◆ **Action item**: Transcribe exactly the lines below that begin at the line with "Numbers that describe" and stop after the line with "Picture: 511 x", leaving out every picture.
START Given records
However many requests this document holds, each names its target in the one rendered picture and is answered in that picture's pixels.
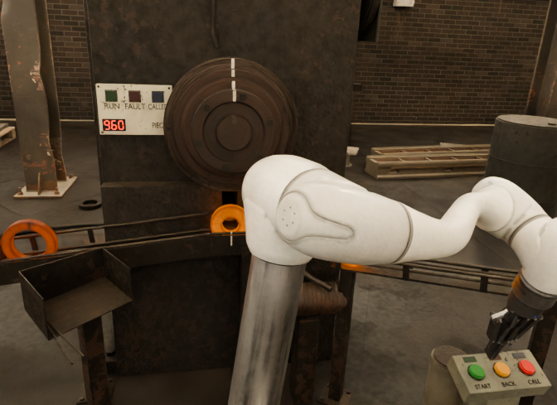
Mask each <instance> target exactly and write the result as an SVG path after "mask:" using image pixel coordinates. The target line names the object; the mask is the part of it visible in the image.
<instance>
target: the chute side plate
mask: <svg viewBox="0 0 557 405"><path fill-rule="evenodd" d="M230 236H232V245H230ZM242 248H248V245H247V243H246V234H236V235H211V236H204V237H197V238H191V239H179V240H173V241H167V242H160V243H148V244H142V245H135V246H129V247H122V248H111V249H106V250H107V251H108V252H110V253H111V254H113V255H114V256H115V257H116V258H117V259H118V260H120V261H121V262H122V263H124V264H125V265H126V266H128V267H129V268H133V267H139V266H146V265H152V264H158V263H169V262H176V261H181V260H187V259H193V258H204V257H211V256H230V255H242ZM76 254H78V253H73V254H67V255H61V256H55V257H48V258H36V259H30V260H23V261H17V262H10V263H0V286H2V285H8V284H15V283H20V278H19V273H18V271H21V270H24V269H28V268H33V267H35V266H39V265H42V264H45V263H50V262H53V261H56V260H59V259H62V258H67V257H70V256H73V255H76Z"/></svg>
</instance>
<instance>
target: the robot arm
mask: <svg viewBox="0 0 557 405"><path fill-rule="evenodd" d="M242 200H243V203H244V211H245V232H246V243H247V245H248V247H249V250H250V252H251V253H252V257H251V262H250V267H249V277H248V282H247V287H246V293H245V303H244V308H243V313H242V318H241V324H240V333H239V339H238V345H237V350H236V355H235V364H234V370H233V375H232V380H231V385H230V396H229V401H228V405H279V404H280V399H281V395H282V391H283V382H284V378H285V374H286V368H287V364H288V356H289V351H290V347H291V343H292V338H293V330H294V326H295V321H296V316H297V312H298V303H299V299H300V295H301V290H302V285H303V278H304V273H305V268H306V264H307V263H308V262H309V261H310V260H311V259H312V258H317V259H321V260H326V261H331V262H336V263H348V264H355V265H376V264H396V263H405V262H412V261H419V260H429V259H437V258H446V257H448V256H451V255H454V254H455V253H458V252H459V251H460V250H462V249H463V248H464V247H465V246H466V245H467V243H468V241H469V240H470V238H471V236H472V232H473V230H474V228H475V225H476V226H477V227H478V228H480V229H483V230H485V231H487V232H488V233H489V234H491V235H493V236H494V237H496V238H497V239H502V240H503V241H505V242H506V243H507V244H508V245H509V246H510V247H511V248H512V249H513V250H514V252H515V253H516V256H517V257H518V258H519V260H520V263H521V265H522V268H521V270H520V271H519V273H518V274H517V276H516V278H515V279H514V281H513V283H512V286H511V287H512V290H511V292H510V293H509V295H508V297H507V304H506V306H504V307H503V308H502V309H501V312H499V313H495V312H494V311H492V312H490V317H491V319H490V321H489V325H488V327H487V333H486V335H487V337H488V339H489V342H488V343H487V346H486V347H485V349H484V350H485V352H486V354H487V357H488V358H489V359H495V358H496V357H497V356H498V355H499V354H500V352H501V350H502V349H503V348H504V347H505V345H506V344H507V345H508V346H509V345H512V343H511V340H514V341H517V340H519V339H520V338H521V337H522V336H523V335H524V334H525V333H526V332H527V331H528V330H529V329H530V328H531V327H532V326H533V325H534V324H536V323H537V322H539V321H541V320H543V319H544V317H543V316H542V313H543V312H544V311H545V310H547V309H549V308H551V307H552V306H553V305H554V304H555V303H556V301H557V217H556V218H554V219H551V218H550V217H549V216H548V215H547V214H546V213H545V212H544V211H543V209H542V208H541V207H540V206H539V205H538V204H537V203H536V202H535V201H534V200H533V199H532V198H531V197H530V196H529V195H528V194H526V193H525V192H524V191H523V190H522V189H521V188H520V187H518V186H517V185H515V184H514V183H512V182H510V181H508V180H505V179H503V178H500V177H494V176H492V177H488V178H485V179H483V180H481V181H479V182H478V183H477V184H476V185H475V186H474V187H473V189H472V193H467V194H465V195H462V196H460V197H459V198H458V199H457V200H456V201H455V202H454V203H453V204H452V206H451V207H450V208H449V210H448V211H447V212H446V214H445V215H444V216H443V218H442V219H435V218H432V217H430V216H427V215H425V214H423V213H420V212H418V211H417V210H414V209H412V208H410V207H408V206H407V205H404V204H402V203H400V202H398V201H395V200H391V199H388V198H385V197H384V196H381V195H377V194H376V193H372V192H368V191H367V190H366V189H365V188H363V187H361V186H359V185H357V184H355V183H353V182H351V181H349V180H347V179H345V178H344V177H342V176H339V175H338V174H336V173H334V172H332V171H329V170H328V169H327V168H326V167H324V166H322V165H320V164H318V163H316V162H313V161H310V160H308V159H305V158H302V157H296V156H293V155H273V156H270V157H266V158H263V159H261V160H259V161H258V162H256V163H255V164H254V165H253V166H252V167H251V168H250V169H249V170H248V171H247V173H246V175H245V178H244V181H243V185H242ZM516 334H517V335H516Z"/></svg>
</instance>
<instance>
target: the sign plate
mask: <svg viewBox="0 0 557 405"><path fill-rule="evenodd" d="M106 90H108V91H116V95H117V101H106V94H105V91H106ZM129 91H139V93H140V102H130V101H129ZM153 92H162V98H163V102H153ZM171 92H172V86H171V85H156V84H96V94H97V104H98V114H99V131H100V134H117V135H164V131H163V117H164V112H165V108H166V105H167V101H168V99H169V96H170V94H171ZM105 120H109V122H105ZM112 120H115V122H112ZM119 121H123V122H124V125H123V122H119ZM104 122H105V124H109V126H110V129H109V130H106V128H109V126H105V124H104ZM111 122H112V124H111ZM118 122H119V124H118ZM113 124H115V125H116V126H117V128H116V126H113ZM111 126H113V128H116V130H113V128H112V127H111ZM123 126H124V129H123ZM119 128H122V129H123V130H119Z"/></svg>
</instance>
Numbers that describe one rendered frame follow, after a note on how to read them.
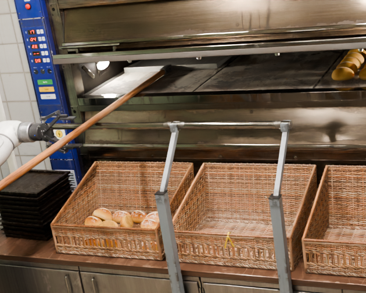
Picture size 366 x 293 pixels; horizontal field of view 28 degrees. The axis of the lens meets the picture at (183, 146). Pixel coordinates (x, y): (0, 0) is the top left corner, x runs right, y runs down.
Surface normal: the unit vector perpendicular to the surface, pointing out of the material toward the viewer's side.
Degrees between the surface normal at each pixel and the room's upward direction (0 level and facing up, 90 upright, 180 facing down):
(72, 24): 70
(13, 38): 90
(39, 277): 90
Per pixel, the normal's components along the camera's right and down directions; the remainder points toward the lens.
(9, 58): -0.40, 0.36
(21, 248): -0.15, -0.93
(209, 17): -0.42, 0.02
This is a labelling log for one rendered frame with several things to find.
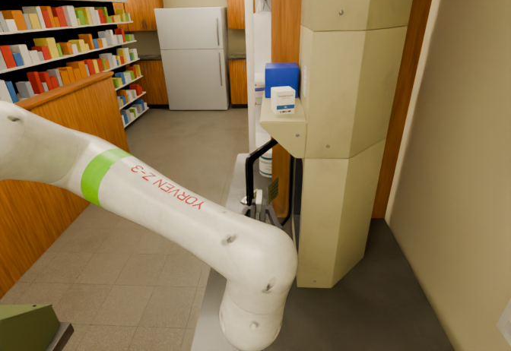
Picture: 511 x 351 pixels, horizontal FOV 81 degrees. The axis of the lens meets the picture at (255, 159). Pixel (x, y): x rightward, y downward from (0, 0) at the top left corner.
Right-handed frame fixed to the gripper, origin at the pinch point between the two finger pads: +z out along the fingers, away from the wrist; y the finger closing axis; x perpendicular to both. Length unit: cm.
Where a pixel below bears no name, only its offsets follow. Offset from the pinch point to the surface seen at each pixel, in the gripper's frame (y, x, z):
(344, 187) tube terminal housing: -22.9, -4.5, 0.2
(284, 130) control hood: -6.4, -20.8, 0.2
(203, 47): 120, 11, 488
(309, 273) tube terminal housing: -15.4, 27.4, 0.2
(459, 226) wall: -55, 7, -1
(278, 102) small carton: -5.1, -26.3, 5.5
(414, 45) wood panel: -50, -36, 37
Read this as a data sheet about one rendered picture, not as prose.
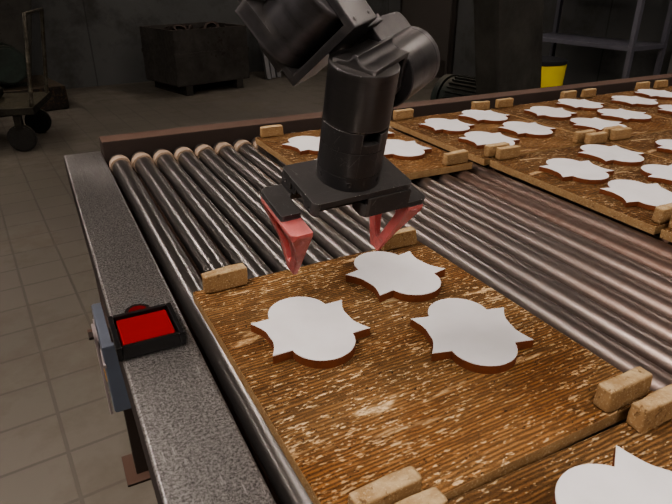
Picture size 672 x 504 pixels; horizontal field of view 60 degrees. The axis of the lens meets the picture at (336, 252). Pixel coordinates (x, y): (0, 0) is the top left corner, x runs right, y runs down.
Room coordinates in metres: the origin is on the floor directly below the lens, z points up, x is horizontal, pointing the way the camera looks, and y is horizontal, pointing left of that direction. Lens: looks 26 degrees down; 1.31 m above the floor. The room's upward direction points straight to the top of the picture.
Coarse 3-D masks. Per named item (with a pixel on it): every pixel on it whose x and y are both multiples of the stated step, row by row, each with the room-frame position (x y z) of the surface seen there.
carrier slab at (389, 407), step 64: (256, 320) 0.58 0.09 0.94; (384, 320) 0.58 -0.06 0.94; (512, 320) 0.58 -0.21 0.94; (256, 384) 0.46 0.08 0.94; (320, 384) 0.46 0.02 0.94; (384, 384) 0.46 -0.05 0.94; (448, 384) 0.46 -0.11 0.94; (512, 384) 0.46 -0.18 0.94; (576, 384) 0.46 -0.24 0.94; (320, 448) 0.37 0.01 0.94; (384, 448) 0.37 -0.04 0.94; (448, 448) 0.37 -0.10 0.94; (512, 448) 0.37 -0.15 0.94
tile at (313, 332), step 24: (288, 312) 0.58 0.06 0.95; (312, 312) 0.58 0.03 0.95; (336, 312) 0.58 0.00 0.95; (264, 336) 0.54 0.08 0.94; (288, 336) 0.53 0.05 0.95; (312, 336) 0.53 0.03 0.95; (336, 336) 0.53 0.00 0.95; (360, 336) 0.54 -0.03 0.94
END Given records
◆ **Solution for this problem**:
Numbers that describe one rendered frame follow, after a note on how to read them.
Picture size 366 x 293 pixels; horizontal field of view 28 degrees. The axis of the lens meets the picture at (183, 146). Pixel coordinates (x, y): (0, 0) is the top left corner, x runs right, y runs down.
Surface normal: the unit vector perpendicular to the surface, pointing out of the material toward the viewer's side.
Degrees between the surface normal at each pixel and the room's upward direction (0 level and facing up, 90 upright, 180 facing down):
(72, 24): 70
(13, 38): 90
(39, 277): 90
Per pixel, the normal's components along the camera's right and down directions; the remainder points toward the lens.
(9, 58): -0.40, 0.36
(21, 248): -0.15, -0.93
(209, 17): -0.42, 0.02
This is a labelling log for one rendered frame with several things to find.
Picture: 511 x 351 pixels, horizontal FOV 81 degrees. The axis of the lens meets the picture at (255, 159). Pixel (x, y): x rightward, y downward from (0, 0) at the top left corner.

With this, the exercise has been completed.